* Goal of the exercise: Across the listing below, how many lines hold "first"? Reply with the number by itself.

-- Provided entries follows --

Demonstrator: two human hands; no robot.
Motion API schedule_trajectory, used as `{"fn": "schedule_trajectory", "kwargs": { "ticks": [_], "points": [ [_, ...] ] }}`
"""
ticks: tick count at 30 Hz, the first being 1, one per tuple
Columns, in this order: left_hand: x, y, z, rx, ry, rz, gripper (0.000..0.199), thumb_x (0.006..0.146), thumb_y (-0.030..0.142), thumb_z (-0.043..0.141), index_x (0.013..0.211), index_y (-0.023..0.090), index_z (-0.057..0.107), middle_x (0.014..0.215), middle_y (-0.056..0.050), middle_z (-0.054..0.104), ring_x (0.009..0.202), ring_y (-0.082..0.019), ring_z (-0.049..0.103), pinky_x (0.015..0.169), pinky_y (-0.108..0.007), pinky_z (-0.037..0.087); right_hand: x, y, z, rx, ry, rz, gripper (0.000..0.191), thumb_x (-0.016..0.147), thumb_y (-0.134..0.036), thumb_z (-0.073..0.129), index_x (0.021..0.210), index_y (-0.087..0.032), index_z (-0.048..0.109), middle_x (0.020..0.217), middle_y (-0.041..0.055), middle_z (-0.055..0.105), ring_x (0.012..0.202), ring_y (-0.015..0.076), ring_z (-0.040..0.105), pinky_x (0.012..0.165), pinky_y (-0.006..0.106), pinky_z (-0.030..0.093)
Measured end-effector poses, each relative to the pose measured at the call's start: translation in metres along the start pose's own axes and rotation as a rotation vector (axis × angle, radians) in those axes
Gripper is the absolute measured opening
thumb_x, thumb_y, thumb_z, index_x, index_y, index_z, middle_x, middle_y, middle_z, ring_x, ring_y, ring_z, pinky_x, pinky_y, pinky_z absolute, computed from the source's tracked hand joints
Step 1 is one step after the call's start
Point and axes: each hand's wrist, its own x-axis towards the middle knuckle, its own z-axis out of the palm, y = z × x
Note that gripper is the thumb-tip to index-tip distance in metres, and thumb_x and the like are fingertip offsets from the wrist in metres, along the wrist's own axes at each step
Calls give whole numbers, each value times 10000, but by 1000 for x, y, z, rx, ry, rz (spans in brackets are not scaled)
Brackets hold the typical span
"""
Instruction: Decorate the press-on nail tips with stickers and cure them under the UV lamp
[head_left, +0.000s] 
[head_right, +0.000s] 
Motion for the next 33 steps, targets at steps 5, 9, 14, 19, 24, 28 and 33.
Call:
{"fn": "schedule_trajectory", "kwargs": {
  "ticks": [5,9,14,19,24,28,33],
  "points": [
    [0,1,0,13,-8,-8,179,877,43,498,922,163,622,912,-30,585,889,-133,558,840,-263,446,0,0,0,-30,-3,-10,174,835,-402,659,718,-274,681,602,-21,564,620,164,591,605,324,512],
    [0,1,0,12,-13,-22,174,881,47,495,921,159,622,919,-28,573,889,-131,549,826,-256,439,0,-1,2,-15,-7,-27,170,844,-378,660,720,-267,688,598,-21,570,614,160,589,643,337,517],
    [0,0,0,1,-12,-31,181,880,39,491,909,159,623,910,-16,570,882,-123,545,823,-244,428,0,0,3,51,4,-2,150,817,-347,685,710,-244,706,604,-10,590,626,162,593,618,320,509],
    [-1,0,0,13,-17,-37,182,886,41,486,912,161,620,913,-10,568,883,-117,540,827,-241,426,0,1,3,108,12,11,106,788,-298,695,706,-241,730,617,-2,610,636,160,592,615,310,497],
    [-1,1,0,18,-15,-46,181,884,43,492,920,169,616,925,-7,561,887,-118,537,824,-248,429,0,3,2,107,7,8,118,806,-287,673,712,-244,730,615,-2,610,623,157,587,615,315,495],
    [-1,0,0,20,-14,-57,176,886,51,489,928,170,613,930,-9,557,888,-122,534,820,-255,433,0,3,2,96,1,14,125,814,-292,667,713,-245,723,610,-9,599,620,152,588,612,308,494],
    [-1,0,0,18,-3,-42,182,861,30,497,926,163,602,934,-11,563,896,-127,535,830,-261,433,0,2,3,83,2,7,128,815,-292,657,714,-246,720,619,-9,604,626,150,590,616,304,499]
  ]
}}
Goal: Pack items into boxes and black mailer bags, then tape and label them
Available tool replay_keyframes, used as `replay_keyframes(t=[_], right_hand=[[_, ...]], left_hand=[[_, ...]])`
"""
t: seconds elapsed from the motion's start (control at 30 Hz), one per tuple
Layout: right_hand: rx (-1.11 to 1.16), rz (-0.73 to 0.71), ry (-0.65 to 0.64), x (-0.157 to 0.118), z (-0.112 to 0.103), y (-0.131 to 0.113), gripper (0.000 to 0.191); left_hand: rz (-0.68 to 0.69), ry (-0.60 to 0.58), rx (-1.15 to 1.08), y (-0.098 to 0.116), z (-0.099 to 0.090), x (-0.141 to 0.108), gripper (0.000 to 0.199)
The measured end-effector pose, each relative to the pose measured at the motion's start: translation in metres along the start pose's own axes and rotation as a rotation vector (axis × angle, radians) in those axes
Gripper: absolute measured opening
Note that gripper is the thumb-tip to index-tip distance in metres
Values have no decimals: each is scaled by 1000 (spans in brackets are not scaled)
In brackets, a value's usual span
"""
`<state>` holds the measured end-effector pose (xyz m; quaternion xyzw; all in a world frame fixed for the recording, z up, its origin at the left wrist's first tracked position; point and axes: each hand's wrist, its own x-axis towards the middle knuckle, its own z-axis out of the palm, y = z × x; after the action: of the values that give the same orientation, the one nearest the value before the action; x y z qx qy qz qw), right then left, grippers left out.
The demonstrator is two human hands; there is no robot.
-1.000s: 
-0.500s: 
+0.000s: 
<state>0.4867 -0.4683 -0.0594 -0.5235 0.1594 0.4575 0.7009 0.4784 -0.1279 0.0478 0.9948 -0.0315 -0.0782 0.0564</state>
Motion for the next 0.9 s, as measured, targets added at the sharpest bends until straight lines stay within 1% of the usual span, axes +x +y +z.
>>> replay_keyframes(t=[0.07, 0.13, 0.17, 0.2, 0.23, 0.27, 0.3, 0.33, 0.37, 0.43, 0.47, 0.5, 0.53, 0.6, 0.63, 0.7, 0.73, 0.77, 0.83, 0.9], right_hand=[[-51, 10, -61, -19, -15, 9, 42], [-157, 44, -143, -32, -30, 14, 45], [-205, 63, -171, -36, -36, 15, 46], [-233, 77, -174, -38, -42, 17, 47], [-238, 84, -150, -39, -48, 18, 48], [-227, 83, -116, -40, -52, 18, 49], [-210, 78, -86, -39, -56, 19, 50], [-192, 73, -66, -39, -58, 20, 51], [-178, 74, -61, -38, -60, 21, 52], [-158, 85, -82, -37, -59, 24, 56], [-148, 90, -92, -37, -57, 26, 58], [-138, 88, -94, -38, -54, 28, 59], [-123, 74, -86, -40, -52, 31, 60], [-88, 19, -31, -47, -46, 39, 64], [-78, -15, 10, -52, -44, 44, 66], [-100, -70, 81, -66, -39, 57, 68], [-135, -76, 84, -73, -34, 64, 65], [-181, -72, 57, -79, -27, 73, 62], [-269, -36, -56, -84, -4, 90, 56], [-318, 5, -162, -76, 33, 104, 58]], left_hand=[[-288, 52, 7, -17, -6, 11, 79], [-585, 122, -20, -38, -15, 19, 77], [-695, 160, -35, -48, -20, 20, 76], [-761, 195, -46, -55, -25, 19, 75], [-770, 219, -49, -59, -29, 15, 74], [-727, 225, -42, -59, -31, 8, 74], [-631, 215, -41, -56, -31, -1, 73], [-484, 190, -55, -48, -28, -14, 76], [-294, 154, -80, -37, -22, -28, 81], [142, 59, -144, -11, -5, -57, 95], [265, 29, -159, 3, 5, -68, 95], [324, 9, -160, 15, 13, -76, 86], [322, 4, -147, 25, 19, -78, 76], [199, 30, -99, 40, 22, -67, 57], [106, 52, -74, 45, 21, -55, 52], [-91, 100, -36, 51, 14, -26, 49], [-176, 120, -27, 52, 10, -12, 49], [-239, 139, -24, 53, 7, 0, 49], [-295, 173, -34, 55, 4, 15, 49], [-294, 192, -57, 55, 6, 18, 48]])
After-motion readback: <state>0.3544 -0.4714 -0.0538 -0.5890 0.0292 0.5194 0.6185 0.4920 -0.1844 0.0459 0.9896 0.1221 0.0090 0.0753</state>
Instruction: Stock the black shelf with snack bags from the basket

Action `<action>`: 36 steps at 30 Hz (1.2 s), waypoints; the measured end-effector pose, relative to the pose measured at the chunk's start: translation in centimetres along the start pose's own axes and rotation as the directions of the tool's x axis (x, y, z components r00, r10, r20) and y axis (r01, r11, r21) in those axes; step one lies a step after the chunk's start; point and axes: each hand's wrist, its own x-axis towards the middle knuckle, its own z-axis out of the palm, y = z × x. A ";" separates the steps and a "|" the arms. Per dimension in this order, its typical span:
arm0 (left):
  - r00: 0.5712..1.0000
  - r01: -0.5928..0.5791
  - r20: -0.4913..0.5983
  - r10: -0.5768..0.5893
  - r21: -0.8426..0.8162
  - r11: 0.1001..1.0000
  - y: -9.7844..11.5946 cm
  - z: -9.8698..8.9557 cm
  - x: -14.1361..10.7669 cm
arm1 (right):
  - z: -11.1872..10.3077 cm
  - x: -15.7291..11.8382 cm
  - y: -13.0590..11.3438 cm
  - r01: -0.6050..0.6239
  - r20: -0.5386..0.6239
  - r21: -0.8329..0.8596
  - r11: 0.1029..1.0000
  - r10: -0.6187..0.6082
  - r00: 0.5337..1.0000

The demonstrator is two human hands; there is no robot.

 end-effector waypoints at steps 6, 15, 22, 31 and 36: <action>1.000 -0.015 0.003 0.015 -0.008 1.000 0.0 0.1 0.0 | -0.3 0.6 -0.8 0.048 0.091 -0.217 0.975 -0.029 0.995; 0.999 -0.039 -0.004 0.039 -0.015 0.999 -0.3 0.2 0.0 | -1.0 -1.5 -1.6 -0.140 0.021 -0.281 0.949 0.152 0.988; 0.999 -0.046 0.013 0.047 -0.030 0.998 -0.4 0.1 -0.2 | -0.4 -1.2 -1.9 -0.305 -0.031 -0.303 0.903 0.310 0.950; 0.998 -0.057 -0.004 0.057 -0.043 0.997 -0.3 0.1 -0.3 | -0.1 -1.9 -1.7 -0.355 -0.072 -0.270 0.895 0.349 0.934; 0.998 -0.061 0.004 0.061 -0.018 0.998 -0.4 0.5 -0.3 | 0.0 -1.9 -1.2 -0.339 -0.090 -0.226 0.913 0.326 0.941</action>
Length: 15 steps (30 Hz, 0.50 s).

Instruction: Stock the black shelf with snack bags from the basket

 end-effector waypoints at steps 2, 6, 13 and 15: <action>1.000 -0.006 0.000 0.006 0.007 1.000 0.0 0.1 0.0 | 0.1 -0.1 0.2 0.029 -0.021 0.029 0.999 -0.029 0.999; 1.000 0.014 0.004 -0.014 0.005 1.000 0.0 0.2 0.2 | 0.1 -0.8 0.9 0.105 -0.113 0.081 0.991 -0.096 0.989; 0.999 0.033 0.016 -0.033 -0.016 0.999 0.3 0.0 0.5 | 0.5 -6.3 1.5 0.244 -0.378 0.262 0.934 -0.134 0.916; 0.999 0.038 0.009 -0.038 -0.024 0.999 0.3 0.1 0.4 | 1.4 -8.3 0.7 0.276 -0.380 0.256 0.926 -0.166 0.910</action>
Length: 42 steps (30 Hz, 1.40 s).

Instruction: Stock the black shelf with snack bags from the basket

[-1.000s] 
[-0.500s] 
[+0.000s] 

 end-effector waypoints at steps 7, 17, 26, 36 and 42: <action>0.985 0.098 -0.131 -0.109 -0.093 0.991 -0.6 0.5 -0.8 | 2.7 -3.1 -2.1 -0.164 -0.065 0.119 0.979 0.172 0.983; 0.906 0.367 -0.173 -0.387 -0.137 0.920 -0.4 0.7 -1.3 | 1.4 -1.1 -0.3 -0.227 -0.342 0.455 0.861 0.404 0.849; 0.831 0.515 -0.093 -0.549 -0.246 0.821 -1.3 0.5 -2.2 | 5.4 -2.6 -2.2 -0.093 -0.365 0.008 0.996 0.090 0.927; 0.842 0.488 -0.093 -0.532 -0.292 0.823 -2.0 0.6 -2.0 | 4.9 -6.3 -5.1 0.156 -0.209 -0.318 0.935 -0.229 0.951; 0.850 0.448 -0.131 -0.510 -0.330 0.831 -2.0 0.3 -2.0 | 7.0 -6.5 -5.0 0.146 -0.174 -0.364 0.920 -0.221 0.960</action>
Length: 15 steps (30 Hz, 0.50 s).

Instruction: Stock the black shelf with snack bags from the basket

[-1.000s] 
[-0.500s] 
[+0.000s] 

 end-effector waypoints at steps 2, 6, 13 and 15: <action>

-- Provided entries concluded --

* Final answer: 2